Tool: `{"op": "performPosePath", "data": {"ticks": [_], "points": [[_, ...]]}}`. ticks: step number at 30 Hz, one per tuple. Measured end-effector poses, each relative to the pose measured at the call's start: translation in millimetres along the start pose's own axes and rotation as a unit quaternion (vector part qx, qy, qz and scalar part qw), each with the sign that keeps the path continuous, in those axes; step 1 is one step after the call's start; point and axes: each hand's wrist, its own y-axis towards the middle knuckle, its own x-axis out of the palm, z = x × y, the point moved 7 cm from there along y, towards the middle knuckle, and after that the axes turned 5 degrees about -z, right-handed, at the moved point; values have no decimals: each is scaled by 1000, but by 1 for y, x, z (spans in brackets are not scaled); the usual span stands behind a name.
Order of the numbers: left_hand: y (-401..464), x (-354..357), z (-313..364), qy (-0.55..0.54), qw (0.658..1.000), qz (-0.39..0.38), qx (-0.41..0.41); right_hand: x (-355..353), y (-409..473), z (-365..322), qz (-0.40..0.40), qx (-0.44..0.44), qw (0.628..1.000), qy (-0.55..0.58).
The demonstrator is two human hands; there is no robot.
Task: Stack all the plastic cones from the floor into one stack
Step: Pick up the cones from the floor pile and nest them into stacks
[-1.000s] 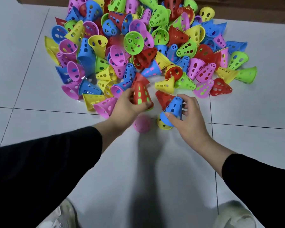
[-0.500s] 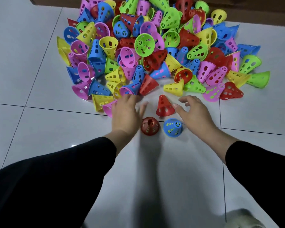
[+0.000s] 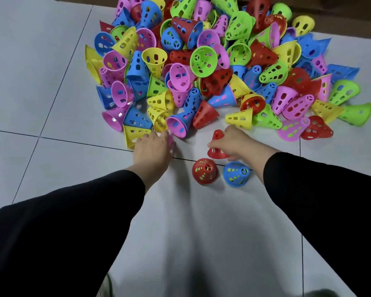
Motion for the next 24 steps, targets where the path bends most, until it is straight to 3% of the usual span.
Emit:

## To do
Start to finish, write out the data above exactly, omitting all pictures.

## Expected output
Tool: `{"op": "performPosePath", "data": {"ticks": [_], "points": [[_, ...]]}}`. ticks: step number at 30 Hz, one per tuple. Measured end-effector poses, each relative to the pose measured at the call's start: translation in millimetres along the start pose's own axes and rotation as a unit quaternion (vector part qx, qy, qz and scalar part qw), each with the sign that keeps the path continuous, in those axes; step 1 is one step after the call's start; point and axes: each hand's wrist, its own y-axis towards the middle knuckle, its own x-axis out of the palm, z = x × y, the point moved 7 cm from there along y, towards the middle knuckle, and after that the axes turned 5 degrees about -z, right-handed, at the moved point; values have no decimals: each is scaled by 1000, but by 1 for y, x, z (spans in brackets are not scaled); the usual span stands behind a name.
Order of the numbers: left_hand: y (-401..464), x (-354..357), z (-313..364), qy (-0.55..0.54), qw (0.658..1.000), qz (-0.39..0.38), qx (-0.41..0.41); right_hand: x (-355..353), y (-409..473), z (-365..322), qz (-0.40..0.40), qx (-0.44..0.44), qw (0.628..1.000), qy (-0.55..0.58).
The demonstrator is two human hands; there is no robot.
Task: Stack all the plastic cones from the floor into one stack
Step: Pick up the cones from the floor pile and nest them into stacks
[-1.000s] 
[-0.500s] 
[+0.000s] 
Motion for the next 24 steps, targets where the path bends most, until it is straight to 3% of the usual span.
Emit:

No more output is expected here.